TASK REQUIREMENTS: Output the data below exactly, down to the last character.

INFORMATION SHOWN:

* * * * * * *

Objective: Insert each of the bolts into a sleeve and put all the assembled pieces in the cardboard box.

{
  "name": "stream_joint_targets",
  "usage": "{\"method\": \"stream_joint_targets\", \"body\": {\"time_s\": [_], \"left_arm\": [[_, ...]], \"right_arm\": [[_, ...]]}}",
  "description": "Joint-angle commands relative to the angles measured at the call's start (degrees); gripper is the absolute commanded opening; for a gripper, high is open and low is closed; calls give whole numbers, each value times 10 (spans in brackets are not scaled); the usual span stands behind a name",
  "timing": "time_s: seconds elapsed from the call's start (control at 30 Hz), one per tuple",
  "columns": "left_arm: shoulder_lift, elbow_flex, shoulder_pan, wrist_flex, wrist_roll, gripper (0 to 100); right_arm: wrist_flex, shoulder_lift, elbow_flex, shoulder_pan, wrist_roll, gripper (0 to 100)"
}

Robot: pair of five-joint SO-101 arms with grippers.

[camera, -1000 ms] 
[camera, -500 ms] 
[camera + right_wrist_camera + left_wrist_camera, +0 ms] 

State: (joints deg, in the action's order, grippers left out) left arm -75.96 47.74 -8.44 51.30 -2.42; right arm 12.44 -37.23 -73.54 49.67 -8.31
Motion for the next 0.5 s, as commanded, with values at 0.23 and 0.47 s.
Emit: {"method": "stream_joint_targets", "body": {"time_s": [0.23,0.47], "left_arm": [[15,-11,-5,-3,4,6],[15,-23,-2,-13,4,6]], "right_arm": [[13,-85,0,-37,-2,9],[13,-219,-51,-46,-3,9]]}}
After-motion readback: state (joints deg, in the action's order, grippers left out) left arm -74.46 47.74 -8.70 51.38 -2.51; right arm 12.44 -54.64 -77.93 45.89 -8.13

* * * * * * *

ANSWER TO THIS TASK:
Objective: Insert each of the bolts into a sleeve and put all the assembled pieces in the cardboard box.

{
  "name": "stream_joint_targets",
  "usage": "{\"method\": \"stream_joint_targets\", \"body\": {\"time_s\": [_], \"left_arm\": [[_, ...]], \"right_arm\": [[_, ...]]}}",
  "description": "Joint-angle commands relative to the angles measured at the call's start (degrees); gripper is the absolute commanded opening; for a gripper, high is open and low is closed; calls give whole numbers, each value times 10 (spans in brackets are not scaled); the usual span stands behind a name",
  "timing": "time_s: seconds elapsed from the call's start (control at 30 Hz), one per tuple",
  "columns": "left_arm: shoulder_lift, elbow_flex, shoulder_pan, wrist_flex, wrist_roll, gripper (0 to 100); right_arm: wrist_flex, shoulder_lift, elbow_flex, shoulder_pan, wrist_roll, gripper (0 to 100)"
}

Robot: pair of five-joint SO-101 arms with grippers.

[camera, -1000 ms] 
[camera, -500 ms] 
[camera + right_wrist_camera + left_wrist_camera, +0 ms] 

State: (joints deg, in the action's order, grippers left out) left arm -75.96 47.74 -8.44 51.30 -2.42; right arm 12.44 -37.23 -73.54 49.67 -8.31
Motion for the next 0.5 s, as commanded, with values at 0.23 and 0.47 s.
Emit: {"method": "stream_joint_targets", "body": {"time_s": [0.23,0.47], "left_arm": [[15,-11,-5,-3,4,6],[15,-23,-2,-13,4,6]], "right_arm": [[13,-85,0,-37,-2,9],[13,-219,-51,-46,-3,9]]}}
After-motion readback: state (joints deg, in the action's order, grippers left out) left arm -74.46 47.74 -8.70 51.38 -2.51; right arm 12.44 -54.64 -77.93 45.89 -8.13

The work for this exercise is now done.